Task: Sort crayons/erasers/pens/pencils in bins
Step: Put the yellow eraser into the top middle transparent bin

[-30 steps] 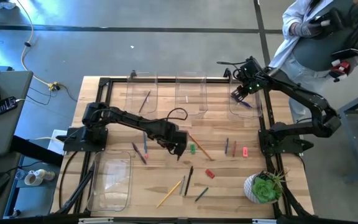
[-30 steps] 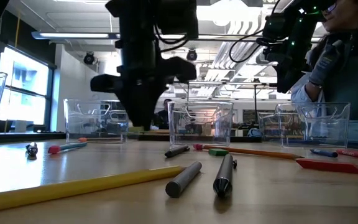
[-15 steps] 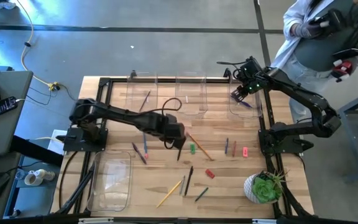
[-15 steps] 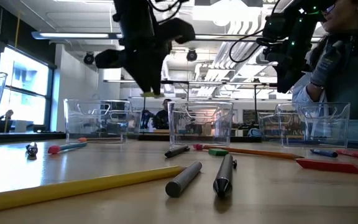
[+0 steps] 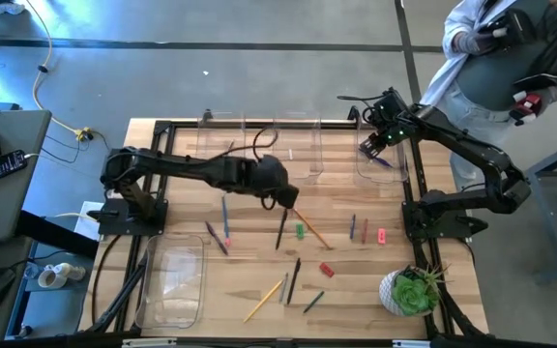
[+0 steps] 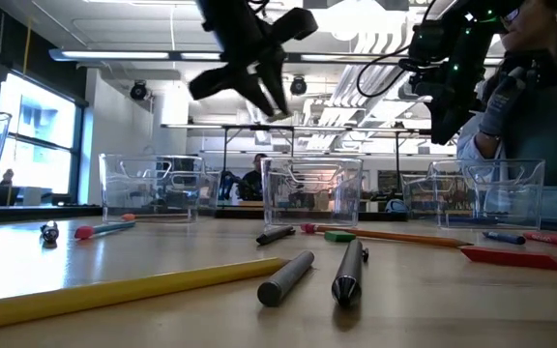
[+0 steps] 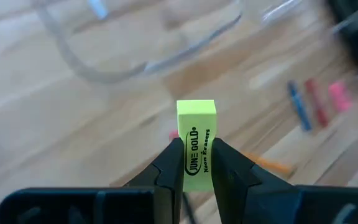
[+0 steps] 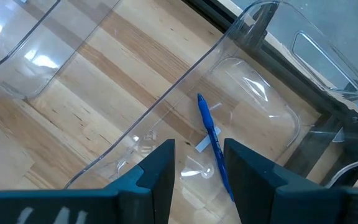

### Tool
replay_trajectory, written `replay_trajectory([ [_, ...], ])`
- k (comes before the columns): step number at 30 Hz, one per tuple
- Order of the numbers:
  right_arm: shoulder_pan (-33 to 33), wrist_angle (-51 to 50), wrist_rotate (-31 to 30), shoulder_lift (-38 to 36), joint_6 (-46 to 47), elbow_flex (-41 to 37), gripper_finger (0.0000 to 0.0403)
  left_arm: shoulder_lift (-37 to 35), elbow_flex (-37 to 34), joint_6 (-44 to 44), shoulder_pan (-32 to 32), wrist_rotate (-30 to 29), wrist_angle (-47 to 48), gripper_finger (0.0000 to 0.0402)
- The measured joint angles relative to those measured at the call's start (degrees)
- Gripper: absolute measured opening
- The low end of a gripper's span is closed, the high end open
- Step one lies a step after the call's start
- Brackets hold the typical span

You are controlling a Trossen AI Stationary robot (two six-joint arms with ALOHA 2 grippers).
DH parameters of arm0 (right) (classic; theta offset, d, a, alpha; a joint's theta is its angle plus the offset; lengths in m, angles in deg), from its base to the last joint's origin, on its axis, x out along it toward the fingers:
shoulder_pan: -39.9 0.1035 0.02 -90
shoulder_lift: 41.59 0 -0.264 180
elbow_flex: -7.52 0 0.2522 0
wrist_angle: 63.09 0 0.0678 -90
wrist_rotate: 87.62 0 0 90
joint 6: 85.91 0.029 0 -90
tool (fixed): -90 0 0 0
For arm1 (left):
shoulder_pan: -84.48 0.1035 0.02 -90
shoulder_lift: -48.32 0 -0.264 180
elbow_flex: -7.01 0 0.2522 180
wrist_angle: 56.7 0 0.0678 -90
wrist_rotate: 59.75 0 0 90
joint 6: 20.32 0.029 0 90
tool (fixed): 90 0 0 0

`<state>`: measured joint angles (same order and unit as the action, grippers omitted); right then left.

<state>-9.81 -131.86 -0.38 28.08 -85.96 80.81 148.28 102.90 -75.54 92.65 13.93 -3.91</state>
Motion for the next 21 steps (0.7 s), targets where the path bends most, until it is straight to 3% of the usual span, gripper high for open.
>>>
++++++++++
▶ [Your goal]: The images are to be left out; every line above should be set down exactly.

▶ [Answer section]:
Task: Sort crayons/erasers/pens/pencils in bins
Step: Put the yellow eraser into the top middle transparent bin

[-30 steps] 
[-30 steps] 
[-15 steps] 
[-15 steps] 
[+0 steps] 
[+0 steps] 
[+0 steps] 
[+0 steps] 

### Tool
replay_trajectory, written `replay_trajectory([ [_, ...], ])`
- k (comes before the columns): step number at 30 Hz, one per tuple
- Order of the numbers:
  right_arm: shoulder_pan (-33 to 33), wrist_angle (-51 to 50), wrist_rotate (-31 to 30), shoulder_lift (-38 to 36), joint_6 (-46 to 47), elbow_flex (-41 to 37), gripper_finger (0.0000 to 0.0403)
  left_arm: shoulder_lift (-37 to 35), elbow_flex (-37 to 34), joint_6 (-44 to 44), shoulder_pan (-32 to 32), wrist_rotate (-30 to 29), wrist_angle (-47 to 48), gripper_finger (0.0000 to 0.0402)
- The measured joint angles relative to those measured at the call's start (degrees)
- Gripper: absolute measured opening
- The low end of a gripper's span is closed, the high end open
- Step one lies a step after the call's start
- Brackets hold the typical span

You are controlling a Trossen AI Stationary robot (two six-joint arms with ALOHA 2 grippers).
DH parameters of arm0 (right) (classic; theta offset, d, a, alpha; a joint's theta is its angle plus the offset; lengths in m, angles in deg), from its base to the last joint's origin, on its axis, x out along it toward the fingers:
shoulder_pan: -39.9 0.1035 0.02 -90
shoulder_lift: 41.59 0 -0.264 180
elbow_flex: -7.52 0 0.2522 0
wrist_angle: 63.09 0 0.0678 -90
wrist_rotate: 87.62 0 0 90
joint 6: 85.91 0.029 0 -90
tool (fixed): -90 0 0 0
For arm1 (left):
shoulder_pan: -84.48 0.1035 0.02 -90
shoulder_lift: -48.32 0 -0.264 180
elbow_flex: -7.01 0 0.2522 180
wrist_angle: 56.7 0 0.0678 -90
wrist_rotate: 59.75 0 0 90
joint 6: 20.32 0.029 0 90
tool (fixed): 90 0 0 0

`<state>`: measured joint angles (same order and unit as the action, grippers omitted); right then left.

<state>-9.81 -131.86 -0.38 28.08 -85.96 80.81 148.28 102.90 -75.54 92.65 13.93 -3.91</state>
Motion for the next 21 steps (0.7 s), targets where the path bends most, until it is straight to 3% of the usual span, gripper high for open.
>>>

The output is complete as shown.